Introducing the variable t, defining A_t,E_t,Q_t,w_t,Y_1,t,Y_2,tAnd mu as the result of the t iteration of the variable to obtain the tThe results of +1 iterations are as follows:

iteration result of A:

wherein the content of the first and second substances,

the optimization results for E obtained by fixing w, a, Q are as follows:

by fixing E, a, Q, the optimization w results are as follows:

the above problem is the ridge regression problem, and the optimal solution is

And finally, fixing E, w and A, and optimizing Q to obtain:

Y₁and Y₂Updating by the following scheme:

Y_1,t+1＝Y_1,t+μ_t(X-XA_t+1-E_t+1)

Y_2,t+1＝Y_2,t+μ_t(Q_t+1-A_t+1w_t+1)

wherein the content of the first and second substances,

is the sign of the partial derivative;

the multi-view model combining low rank and sparse regression specifically comprises the following steps:

wherein:

G(φ_H,φ_l)＝tr[(X_lA_lw_l)^TX_HA_Hw_H]

as a loss function for use as an advanced feature prediction error;

as a loss function for low-level feature prediction error;

a graphical regularization representation for solving an over-fitting problem; x_HIs a high-level attribute feature; a. the_HA mapping matrix for low rank representation of high-level attribute features; e_HIs a high-level attribute characteristic sparse error constraint part; w is a_HA linear dependency between a low rank representation of the high-level attribute features and the output memory score; a. the_lA mapping matrix that is a low rank representation of low-level features; e_lA low-level attribute feature sparse error constraint part; x_lA low-level attribute feature; w is a_lLow rank representation for low-level attribute featuresAnd a linear dependence between the output memory scores.

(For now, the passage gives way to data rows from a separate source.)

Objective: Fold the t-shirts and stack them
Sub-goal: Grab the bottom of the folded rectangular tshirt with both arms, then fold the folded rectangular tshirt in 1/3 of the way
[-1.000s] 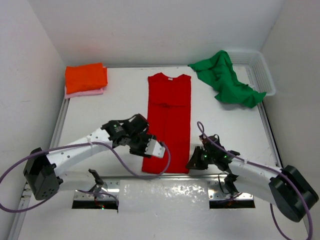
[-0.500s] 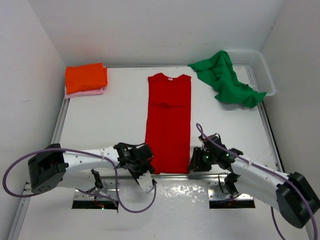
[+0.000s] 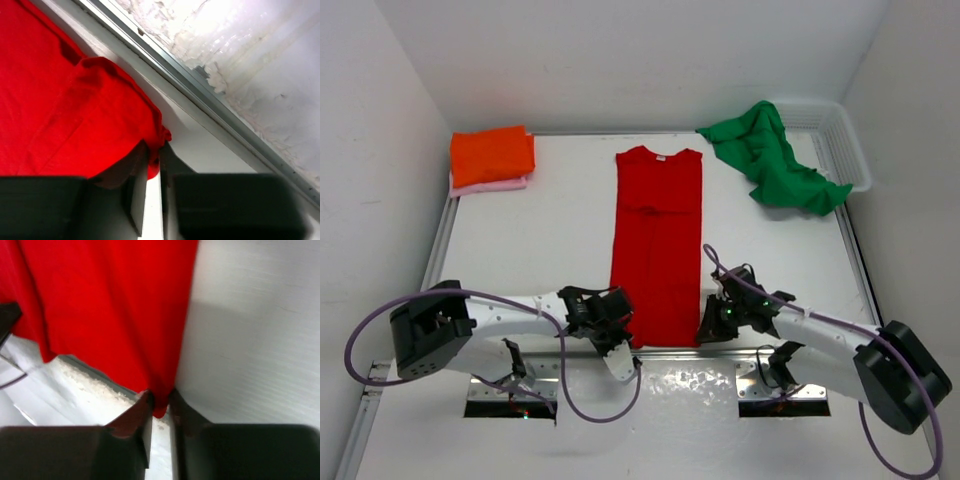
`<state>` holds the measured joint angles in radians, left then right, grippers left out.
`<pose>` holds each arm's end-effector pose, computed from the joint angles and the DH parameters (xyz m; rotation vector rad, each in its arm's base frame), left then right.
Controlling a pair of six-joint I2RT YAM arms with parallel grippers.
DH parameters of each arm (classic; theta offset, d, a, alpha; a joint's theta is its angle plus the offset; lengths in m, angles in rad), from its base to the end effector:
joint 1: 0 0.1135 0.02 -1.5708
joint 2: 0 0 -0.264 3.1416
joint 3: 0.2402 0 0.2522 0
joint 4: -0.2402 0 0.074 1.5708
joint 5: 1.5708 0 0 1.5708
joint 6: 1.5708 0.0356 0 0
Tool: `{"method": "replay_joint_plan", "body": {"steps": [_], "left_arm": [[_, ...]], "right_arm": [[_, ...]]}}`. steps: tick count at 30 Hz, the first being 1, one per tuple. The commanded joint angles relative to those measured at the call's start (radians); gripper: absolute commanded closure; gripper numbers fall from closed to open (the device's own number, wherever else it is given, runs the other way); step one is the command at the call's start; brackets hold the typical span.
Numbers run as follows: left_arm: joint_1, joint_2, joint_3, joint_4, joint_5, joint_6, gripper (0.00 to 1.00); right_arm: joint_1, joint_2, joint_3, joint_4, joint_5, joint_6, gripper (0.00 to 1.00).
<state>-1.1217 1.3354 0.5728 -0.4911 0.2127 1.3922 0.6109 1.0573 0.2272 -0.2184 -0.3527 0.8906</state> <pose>0.0848 -0.1933 0.1410 2.6687 0.8161 -0.2350 0.1187 0.0981 0.1101 0.2639 2.8524 0.8945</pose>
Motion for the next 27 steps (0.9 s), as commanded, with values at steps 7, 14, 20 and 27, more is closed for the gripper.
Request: {"method": "replay_joint_plan", "body": {"steps": [7,14,20,27], "left_arm": [[0.011,0.010,0.126,0.019,0.043,-0.203,1.00],[0.287,0.060,0.386,-0.141,0.152,-0.297,1.00],[0.486,0.200,0.620,-0.204,0.185,-0.364,1.00],[0.619,0.462,0.956,-0.251,0.192,-0.413,1.00]], "right_arm": [[-0.002,-0.032,0.093,-0.070,0.032,-0.025,1.00],[-0.112,0.042,0.372,-0.164,0.063,-0.122,1.00],[-0.255,0.271,0.613,-0.147,0.043,-0.205,1.00],[-0.342,0.470,0.823,-0.119,0.074,-0.239,1.00]]}}
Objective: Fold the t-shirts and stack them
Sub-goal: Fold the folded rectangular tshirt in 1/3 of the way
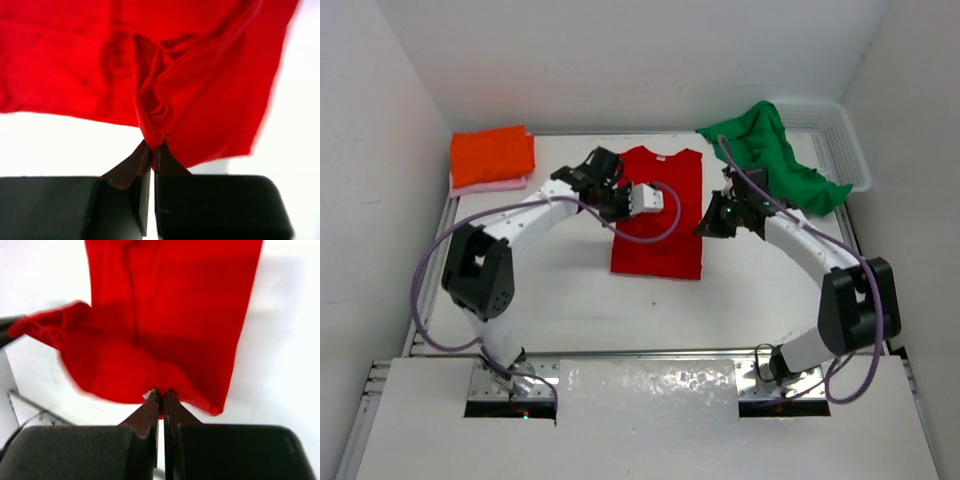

The method further comprises the following steps: an image memorable data set is obtained.

The low-level features include: scale invariant feature transform features, search tree features, histogram of oriented gradients features, and structural similarity features.

The high-level attribute features include: a 327 dimension scene category attribute feature, and a 106 dimension object attribute feature.

The technical scheme provided by the invention has the beneficial effects that:

1. the low-rank representation and the sparse regression are combined for image memorability prediction, wherein the internal structure of embedded original data is revealed by adopting low-rank constraint, abnormal values and redundant information are removed by utilizing the sparse constraint, and when the low-rank representation and the sparse regression are jointly executed, the internal structure of the feature can be captured by the low-rank representation shared by all the features, so that the prediction accuracy is improved;

2. the invention is based on a multi-vision adaptive regression (MAR) algorithm to solve the optimization problem of the objective function with fast convergence.

Drawings

FIG. 1 is a flow chart of a multi-view learning method combining low rank representation and sparse regression;

FIG. 2 is a sample database image marked with an image memory score;

FIG. 3 is a graph of algorithm convergence;

FIG. 4 is a graph comparing the results of the present method with those of other methods.

Detailed Description

In order to make the objects, technical solutions and advantages of the present invention more apparent, embodiments of the present invention are described in further detail below.

Example 1

The research shows that the image attribute features are semantic features with a high level compared with the original bottom-layer features, the visual features of the image are researched, and the image memory is predicted, the embodiment of the invention provides a multi-view learning method for combined low-rank representation and sparse regression of image memorability prediction, and the method comprises the following steps:

101: acquiring an image memorable data set;

wherein the image memorable data set^[1]Including data from the SUN data set^[11]2,222 images. The Memory score of an image is obtained by Visual Memory Game of Amazon Mechanical Turk, and the memorability of the image is a continuous value from 0 to 1. The higher the value, the harder the image is to remember. Sample images with various memory scores are shown in fig. 2.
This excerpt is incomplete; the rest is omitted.